# [THE TASK]
Could you repeat exactly the lines below, from the line containing "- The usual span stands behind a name" through the last one, both included, while leaving out any pictures?

##### DATA

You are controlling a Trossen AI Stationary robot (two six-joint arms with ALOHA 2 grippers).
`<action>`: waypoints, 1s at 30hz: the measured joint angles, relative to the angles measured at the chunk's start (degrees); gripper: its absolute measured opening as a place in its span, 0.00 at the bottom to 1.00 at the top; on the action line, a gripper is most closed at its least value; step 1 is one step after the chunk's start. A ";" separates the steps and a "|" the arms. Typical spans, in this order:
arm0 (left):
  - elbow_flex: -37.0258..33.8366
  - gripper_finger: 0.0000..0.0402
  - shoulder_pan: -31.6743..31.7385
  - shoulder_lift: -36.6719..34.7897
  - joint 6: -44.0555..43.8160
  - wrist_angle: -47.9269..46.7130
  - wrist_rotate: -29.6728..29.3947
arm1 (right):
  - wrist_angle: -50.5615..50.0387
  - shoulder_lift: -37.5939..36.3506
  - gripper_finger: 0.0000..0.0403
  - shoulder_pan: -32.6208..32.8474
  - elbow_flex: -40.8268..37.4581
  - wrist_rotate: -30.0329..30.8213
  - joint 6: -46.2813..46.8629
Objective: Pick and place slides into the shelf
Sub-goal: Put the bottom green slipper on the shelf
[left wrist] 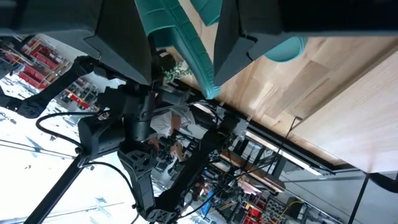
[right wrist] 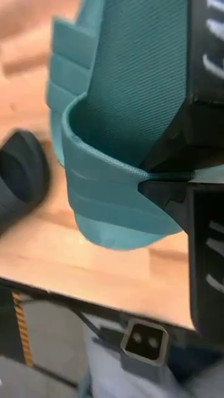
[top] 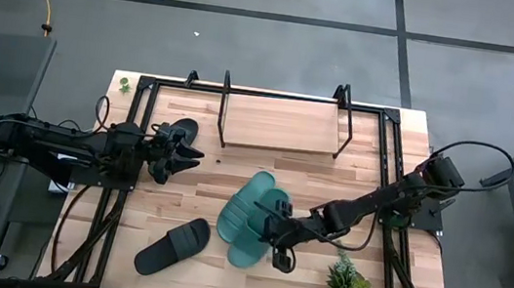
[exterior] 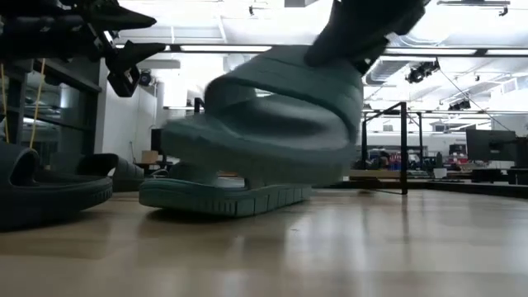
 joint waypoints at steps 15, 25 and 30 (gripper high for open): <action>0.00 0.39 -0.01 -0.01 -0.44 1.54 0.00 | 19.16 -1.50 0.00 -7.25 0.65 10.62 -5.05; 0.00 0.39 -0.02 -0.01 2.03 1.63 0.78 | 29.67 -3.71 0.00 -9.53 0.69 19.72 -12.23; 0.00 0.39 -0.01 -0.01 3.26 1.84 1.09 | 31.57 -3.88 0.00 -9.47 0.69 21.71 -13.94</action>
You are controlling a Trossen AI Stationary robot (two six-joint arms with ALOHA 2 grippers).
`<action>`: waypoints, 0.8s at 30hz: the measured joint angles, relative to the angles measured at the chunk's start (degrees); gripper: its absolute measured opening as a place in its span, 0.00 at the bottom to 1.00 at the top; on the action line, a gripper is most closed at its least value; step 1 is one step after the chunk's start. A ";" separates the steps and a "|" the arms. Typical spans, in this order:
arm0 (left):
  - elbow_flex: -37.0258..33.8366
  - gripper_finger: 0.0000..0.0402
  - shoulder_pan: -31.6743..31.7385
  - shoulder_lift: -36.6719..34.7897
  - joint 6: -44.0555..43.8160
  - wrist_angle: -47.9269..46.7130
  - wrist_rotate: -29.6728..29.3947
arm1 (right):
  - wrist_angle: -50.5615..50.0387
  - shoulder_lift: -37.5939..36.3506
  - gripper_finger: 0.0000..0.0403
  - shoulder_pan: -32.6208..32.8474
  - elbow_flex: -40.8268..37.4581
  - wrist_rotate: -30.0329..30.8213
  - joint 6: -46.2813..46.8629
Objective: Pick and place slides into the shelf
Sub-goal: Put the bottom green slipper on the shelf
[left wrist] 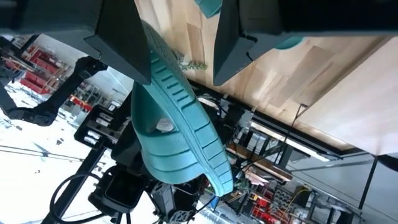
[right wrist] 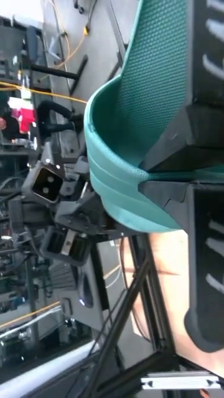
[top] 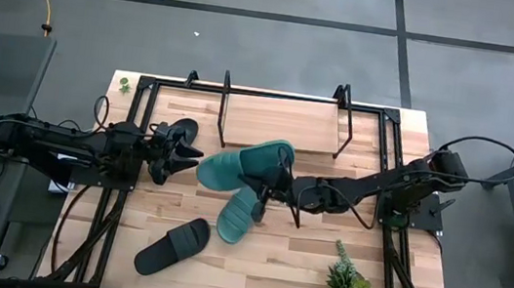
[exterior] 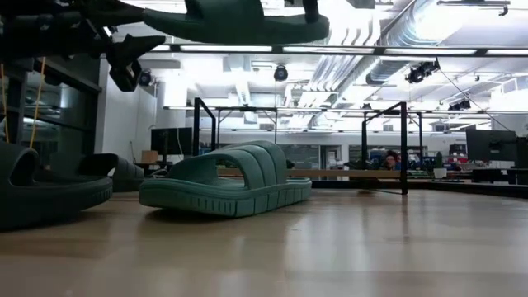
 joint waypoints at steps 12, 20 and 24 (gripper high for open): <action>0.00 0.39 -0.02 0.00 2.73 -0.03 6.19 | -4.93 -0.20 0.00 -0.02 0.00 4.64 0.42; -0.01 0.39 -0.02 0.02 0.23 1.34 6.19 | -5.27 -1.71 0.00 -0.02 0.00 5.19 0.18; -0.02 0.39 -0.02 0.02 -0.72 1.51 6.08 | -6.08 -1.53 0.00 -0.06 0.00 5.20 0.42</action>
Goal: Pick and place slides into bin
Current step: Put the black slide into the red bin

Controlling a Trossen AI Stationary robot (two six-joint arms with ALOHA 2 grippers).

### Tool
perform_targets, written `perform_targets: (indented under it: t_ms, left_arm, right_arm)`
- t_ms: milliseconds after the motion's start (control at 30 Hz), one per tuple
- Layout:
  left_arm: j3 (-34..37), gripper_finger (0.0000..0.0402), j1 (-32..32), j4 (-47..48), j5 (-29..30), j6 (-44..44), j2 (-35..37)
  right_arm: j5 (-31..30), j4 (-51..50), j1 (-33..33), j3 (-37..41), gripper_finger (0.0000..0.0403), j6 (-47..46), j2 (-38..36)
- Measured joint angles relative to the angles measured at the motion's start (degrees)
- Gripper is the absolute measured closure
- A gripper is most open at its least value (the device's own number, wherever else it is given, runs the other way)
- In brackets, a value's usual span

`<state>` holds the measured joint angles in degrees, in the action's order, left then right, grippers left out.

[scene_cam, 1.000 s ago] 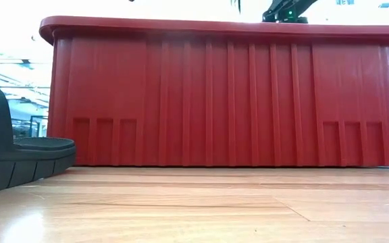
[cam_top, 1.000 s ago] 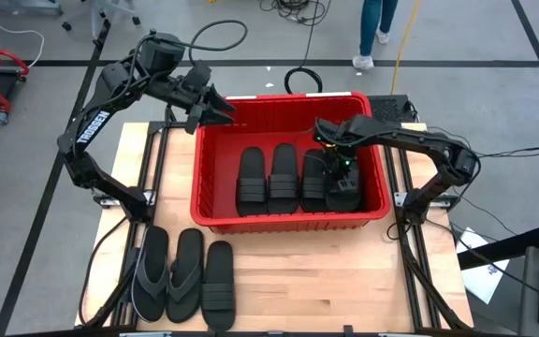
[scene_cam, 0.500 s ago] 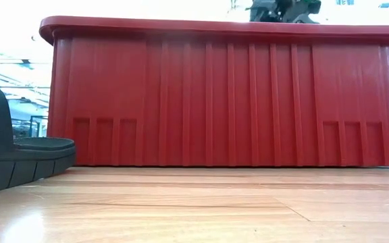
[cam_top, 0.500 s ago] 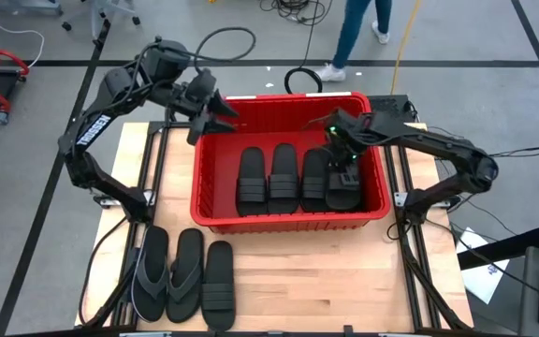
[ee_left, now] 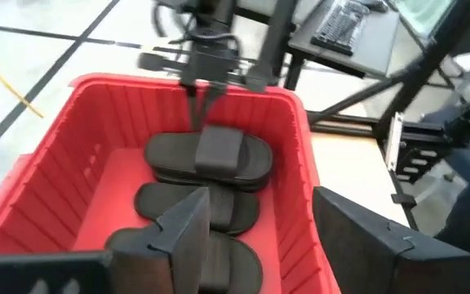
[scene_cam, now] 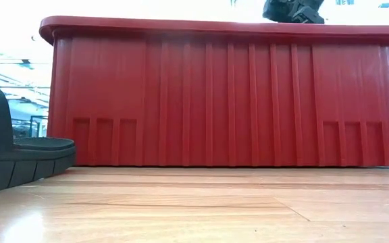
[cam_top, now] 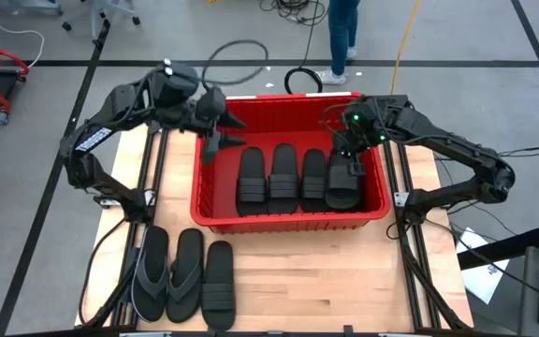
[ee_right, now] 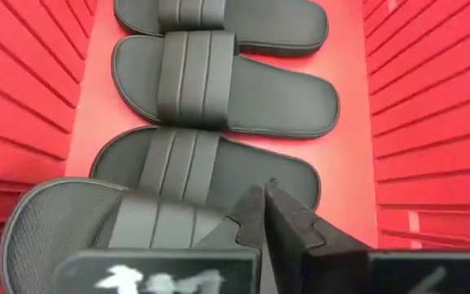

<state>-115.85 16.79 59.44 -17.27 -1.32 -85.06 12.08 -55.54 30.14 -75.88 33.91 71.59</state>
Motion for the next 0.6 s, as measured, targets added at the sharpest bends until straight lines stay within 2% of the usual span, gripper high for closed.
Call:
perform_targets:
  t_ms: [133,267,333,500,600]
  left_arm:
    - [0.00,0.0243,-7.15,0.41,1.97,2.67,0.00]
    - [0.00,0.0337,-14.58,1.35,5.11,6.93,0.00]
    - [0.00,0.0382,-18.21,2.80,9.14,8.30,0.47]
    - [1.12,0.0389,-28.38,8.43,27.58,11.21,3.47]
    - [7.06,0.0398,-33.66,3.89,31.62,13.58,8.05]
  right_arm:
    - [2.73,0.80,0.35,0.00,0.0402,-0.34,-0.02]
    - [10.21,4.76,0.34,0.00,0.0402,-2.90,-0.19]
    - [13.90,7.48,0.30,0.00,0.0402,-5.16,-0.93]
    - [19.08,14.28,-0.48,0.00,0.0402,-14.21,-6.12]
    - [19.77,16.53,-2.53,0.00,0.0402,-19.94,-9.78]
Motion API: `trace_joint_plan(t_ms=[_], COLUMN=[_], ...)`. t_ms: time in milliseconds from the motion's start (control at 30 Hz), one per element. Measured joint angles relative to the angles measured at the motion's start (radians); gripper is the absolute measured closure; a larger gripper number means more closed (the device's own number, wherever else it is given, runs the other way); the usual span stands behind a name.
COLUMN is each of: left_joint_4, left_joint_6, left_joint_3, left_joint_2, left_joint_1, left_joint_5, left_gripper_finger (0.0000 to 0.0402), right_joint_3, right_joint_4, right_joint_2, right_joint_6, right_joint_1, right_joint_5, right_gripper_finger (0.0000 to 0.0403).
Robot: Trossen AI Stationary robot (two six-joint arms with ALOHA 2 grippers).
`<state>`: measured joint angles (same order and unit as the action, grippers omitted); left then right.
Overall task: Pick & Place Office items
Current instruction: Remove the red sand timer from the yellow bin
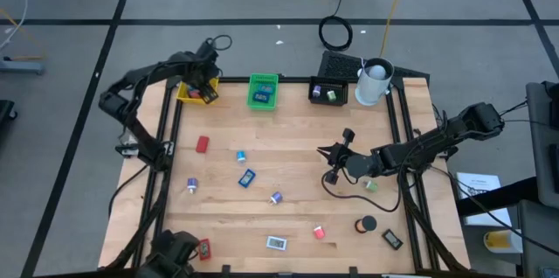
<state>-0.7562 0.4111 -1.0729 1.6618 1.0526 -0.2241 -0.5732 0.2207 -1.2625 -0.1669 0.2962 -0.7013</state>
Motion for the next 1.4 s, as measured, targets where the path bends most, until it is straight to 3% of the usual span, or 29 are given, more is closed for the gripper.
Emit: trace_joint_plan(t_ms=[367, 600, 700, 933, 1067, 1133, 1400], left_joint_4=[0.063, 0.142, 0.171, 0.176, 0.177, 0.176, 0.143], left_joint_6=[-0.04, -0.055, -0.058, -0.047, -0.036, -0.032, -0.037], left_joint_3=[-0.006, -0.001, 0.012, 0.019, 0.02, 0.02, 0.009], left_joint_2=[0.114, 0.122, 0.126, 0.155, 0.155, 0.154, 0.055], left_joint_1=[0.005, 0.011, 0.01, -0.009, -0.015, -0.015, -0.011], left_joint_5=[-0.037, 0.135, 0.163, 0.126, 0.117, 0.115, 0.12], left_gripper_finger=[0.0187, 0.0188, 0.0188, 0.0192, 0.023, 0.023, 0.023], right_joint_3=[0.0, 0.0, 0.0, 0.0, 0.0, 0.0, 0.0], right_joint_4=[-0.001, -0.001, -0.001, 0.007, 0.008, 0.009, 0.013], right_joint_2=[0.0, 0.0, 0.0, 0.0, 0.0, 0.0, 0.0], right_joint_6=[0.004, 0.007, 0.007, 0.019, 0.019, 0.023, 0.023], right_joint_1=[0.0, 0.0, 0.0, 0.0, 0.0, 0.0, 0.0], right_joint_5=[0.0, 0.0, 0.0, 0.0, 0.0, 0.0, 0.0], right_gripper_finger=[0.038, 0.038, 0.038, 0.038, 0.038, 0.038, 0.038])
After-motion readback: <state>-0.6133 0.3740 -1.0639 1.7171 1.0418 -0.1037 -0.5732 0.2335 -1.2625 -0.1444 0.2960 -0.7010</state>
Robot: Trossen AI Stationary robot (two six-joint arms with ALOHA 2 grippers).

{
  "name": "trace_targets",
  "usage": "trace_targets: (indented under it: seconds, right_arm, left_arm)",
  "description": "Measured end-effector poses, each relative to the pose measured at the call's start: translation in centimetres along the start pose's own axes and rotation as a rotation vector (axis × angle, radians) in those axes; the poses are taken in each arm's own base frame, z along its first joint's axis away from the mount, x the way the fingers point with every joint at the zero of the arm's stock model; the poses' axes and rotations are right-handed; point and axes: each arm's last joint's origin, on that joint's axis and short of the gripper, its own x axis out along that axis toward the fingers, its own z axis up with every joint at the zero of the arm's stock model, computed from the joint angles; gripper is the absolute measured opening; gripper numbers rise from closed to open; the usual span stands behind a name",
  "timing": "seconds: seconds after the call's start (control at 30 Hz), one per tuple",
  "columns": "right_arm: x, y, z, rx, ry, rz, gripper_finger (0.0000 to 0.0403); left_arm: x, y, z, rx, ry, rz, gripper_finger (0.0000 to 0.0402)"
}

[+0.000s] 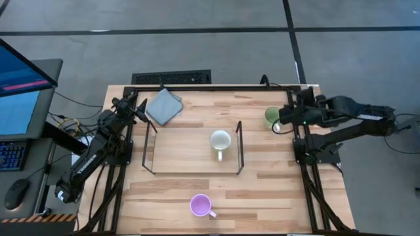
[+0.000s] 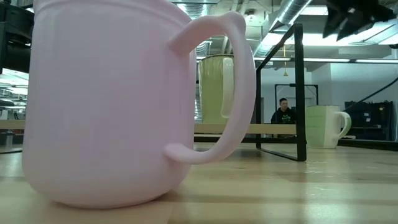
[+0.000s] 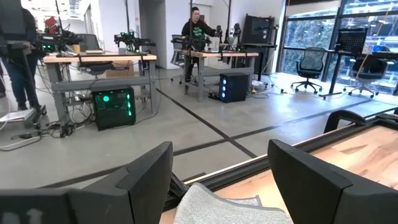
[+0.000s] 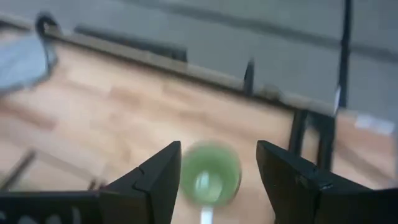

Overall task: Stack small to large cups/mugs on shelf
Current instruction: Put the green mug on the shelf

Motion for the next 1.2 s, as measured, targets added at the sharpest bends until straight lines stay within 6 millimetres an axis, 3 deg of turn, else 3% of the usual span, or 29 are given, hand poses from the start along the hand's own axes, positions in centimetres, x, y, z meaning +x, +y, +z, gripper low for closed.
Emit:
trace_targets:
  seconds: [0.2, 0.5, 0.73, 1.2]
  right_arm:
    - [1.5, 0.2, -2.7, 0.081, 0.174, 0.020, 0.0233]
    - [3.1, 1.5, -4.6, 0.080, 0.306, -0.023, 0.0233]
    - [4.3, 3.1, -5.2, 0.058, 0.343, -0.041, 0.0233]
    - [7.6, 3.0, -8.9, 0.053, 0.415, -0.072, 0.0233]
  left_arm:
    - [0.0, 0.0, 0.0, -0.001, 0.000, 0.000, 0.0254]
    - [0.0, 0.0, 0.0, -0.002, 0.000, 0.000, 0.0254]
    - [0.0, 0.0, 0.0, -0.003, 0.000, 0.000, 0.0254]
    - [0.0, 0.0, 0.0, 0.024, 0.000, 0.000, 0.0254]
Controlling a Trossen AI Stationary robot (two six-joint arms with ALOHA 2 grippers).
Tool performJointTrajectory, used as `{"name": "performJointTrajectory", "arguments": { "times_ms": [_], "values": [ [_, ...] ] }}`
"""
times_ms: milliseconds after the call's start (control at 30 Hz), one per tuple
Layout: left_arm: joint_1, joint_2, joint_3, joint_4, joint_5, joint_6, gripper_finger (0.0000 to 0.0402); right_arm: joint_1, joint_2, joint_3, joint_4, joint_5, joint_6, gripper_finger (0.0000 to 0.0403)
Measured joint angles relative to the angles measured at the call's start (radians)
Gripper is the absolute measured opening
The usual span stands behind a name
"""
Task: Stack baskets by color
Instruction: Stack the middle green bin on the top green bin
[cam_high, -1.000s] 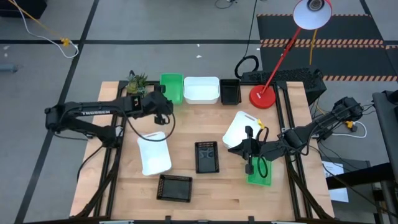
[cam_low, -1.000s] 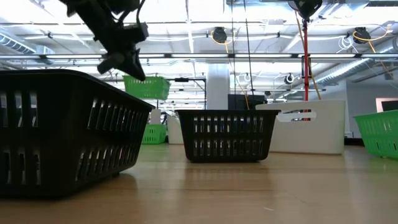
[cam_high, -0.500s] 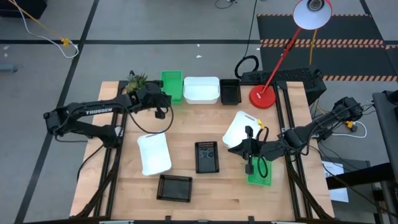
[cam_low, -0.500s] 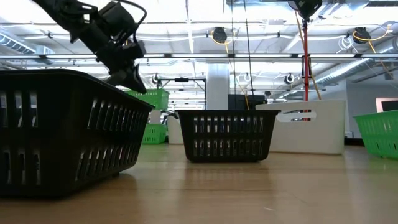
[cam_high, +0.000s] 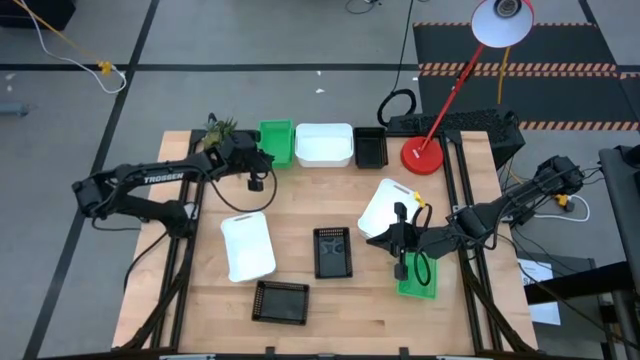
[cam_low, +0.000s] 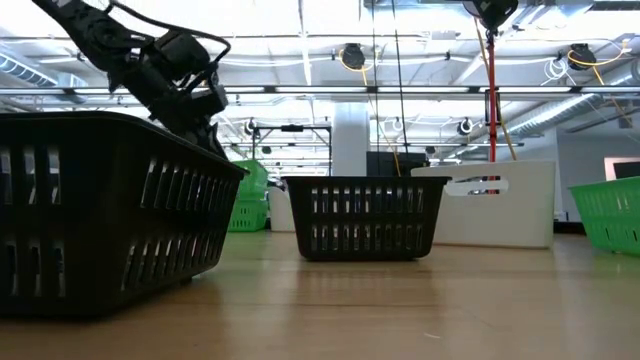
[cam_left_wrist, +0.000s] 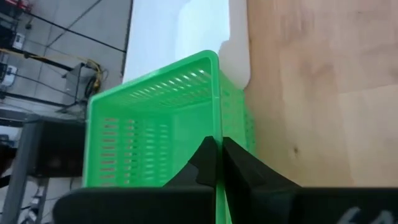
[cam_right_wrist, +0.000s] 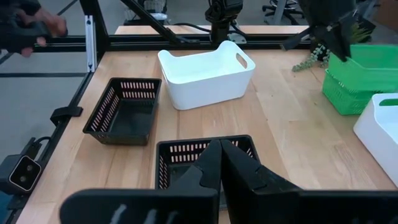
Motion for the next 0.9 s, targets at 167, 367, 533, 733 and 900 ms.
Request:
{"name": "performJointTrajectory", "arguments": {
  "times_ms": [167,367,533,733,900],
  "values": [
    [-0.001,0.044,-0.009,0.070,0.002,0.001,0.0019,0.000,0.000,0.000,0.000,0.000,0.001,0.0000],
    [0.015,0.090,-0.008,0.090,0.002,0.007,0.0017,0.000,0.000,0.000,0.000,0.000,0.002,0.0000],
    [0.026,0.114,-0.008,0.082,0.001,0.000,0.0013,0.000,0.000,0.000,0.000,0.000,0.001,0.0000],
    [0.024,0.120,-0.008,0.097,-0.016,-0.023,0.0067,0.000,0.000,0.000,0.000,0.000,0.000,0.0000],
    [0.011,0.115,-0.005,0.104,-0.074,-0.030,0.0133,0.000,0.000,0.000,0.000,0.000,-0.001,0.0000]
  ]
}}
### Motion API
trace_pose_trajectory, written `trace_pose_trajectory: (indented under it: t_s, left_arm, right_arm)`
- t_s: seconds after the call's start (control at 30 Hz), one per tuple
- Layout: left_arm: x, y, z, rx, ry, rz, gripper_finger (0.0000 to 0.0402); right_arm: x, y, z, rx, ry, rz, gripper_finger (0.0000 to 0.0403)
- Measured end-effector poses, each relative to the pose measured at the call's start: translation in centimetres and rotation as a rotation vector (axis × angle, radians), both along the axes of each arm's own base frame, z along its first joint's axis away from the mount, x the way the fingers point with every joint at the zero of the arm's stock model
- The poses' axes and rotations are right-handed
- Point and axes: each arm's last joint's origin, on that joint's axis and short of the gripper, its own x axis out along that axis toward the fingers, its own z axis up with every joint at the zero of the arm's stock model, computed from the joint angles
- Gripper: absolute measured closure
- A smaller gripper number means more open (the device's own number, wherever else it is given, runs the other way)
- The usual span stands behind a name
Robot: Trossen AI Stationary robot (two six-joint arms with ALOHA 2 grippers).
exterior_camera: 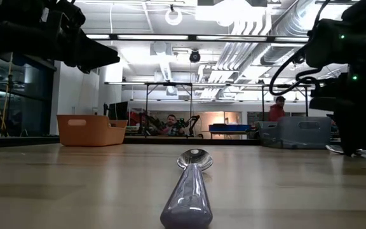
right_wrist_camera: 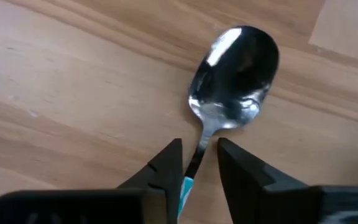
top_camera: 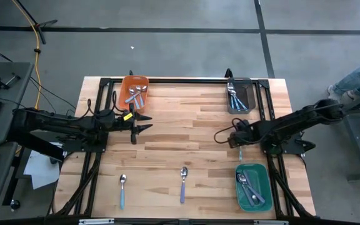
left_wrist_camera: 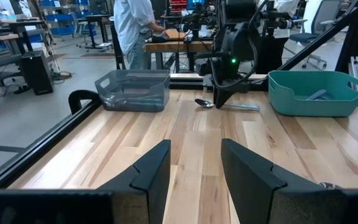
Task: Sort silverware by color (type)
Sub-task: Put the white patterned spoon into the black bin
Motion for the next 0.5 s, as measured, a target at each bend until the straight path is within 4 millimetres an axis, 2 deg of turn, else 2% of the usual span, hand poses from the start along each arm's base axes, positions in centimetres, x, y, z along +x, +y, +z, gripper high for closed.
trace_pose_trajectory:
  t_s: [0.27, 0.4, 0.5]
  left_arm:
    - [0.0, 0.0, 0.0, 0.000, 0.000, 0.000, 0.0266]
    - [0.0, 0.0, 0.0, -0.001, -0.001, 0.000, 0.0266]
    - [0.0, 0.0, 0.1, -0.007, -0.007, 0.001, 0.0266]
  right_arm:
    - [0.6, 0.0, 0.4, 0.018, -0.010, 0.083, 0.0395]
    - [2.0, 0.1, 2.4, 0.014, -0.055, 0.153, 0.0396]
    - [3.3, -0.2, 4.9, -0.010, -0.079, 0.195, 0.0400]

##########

# [SOLUTION TO THIS PROBLEM]
- The usual span stands behind a name
Robot: Trossen AI Stationary robot (two six-joint arms with ALOHA 2 grippers).
exterior_camera: 
right_wrist_camera: 
top_camera: 
left_wrist_camera: 
Task: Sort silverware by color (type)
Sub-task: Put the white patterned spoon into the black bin
Motion for the next 0.5 s, as measured, a target at each bend until the straight path is within 4 millimetres an axis, 2 deg of turn, else 2% of the usual span, hand poses from the start along each arm's base axes, positions in centimetres, x, y, z along +x, +y, +z, gripper high for closed.
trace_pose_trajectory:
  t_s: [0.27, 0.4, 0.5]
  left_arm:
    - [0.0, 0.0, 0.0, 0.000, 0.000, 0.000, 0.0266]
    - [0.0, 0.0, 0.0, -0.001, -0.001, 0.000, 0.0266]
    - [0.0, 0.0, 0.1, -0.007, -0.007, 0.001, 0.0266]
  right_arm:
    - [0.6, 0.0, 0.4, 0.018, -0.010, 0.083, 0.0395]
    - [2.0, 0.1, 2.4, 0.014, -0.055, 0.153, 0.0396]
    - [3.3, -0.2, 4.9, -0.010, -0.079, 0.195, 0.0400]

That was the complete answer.